YOUR GOAL. Sift the listing for lines that hold the string "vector" and pull them out.

*** Begin section ***

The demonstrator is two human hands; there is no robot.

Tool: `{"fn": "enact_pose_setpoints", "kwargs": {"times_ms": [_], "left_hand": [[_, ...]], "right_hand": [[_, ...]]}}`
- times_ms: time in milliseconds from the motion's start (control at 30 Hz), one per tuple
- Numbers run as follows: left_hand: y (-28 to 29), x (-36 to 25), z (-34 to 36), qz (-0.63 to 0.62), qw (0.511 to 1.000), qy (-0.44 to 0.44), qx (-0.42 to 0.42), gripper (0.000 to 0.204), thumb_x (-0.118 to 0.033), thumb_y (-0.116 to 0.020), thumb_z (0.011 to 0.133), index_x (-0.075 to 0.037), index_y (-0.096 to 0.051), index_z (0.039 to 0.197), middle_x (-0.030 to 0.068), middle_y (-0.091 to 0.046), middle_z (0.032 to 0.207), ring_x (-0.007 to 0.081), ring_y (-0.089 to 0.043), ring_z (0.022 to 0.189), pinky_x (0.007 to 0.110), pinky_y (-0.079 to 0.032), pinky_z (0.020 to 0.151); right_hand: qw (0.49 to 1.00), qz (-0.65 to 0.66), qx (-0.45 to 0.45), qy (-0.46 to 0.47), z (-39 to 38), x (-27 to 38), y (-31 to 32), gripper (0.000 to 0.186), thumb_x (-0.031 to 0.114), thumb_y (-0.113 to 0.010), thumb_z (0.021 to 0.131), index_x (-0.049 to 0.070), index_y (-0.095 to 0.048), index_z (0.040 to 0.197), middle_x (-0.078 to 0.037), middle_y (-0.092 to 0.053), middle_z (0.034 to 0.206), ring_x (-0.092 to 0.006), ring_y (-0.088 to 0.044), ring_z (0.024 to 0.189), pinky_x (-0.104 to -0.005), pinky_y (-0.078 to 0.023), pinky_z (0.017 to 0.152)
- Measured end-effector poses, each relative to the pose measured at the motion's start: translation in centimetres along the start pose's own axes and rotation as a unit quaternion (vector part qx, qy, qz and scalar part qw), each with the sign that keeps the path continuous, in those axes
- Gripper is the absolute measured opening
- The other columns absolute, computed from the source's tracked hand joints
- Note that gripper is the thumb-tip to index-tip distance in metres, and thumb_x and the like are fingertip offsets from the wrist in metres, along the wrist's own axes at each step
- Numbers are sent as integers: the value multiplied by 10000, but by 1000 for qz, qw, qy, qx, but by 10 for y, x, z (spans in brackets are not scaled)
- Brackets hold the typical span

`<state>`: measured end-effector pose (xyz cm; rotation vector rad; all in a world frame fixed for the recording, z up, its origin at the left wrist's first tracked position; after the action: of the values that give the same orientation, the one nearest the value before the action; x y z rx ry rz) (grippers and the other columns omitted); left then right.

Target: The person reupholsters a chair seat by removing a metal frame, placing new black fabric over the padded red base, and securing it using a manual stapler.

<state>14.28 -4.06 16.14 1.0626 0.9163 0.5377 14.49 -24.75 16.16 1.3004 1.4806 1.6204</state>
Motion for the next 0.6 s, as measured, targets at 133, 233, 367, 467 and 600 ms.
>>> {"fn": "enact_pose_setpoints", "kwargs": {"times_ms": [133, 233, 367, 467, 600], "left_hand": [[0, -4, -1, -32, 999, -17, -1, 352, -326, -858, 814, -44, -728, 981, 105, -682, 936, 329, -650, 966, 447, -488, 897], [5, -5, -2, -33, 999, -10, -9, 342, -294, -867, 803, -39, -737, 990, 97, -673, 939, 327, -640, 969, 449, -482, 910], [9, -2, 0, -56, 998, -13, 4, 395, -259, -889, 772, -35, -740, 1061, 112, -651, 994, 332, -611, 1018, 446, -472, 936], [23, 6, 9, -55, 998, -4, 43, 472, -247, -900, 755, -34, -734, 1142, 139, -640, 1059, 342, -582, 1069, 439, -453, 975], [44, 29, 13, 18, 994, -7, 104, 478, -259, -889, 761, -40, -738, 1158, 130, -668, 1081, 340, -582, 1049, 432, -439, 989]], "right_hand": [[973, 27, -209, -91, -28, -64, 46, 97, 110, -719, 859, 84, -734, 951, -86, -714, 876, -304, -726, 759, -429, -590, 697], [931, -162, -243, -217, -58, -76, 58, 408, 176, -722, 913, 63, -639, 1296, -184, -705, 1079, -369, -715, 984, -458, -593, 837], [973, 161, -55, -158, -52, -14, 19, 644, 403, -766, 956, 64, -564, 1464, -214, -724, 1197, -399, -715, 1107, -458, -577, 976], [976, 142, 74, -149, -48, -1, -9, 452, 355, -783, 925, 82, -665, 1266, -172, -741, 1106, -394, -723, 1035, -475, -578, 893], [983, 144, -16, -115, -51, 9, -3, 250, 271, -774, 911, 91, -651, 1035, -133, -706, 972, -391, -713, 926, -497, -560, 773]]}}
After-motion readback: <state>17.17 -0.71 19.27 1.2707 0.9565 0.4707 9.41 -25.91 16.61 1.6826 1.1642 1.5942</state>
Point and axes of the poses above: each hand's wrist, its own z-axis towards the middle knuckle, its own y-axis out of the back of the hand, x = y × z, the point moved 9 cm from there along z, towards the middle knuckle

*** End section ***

REPLY TO THE EXERCISE.
- Measured end-effector poses, each relative to the pose measured at the motion's start: translation in centimetres along the start pose's own axes and rotation as a unit quaternion (vector part qx, qy, qz and scalar part qw), each with the sign that keeps the path continuous, in those axes
`<state>`: measured end-effector pose (xyz cm; rotation vector rad; all in a world frame fixed for the recording, z up, its origin at the left wrist's first tracked position; after the action: of the values that give the same orientation, the one nearest the value before the action; x y z rx ry rz) (grippers and the other columns omitted); left then right.

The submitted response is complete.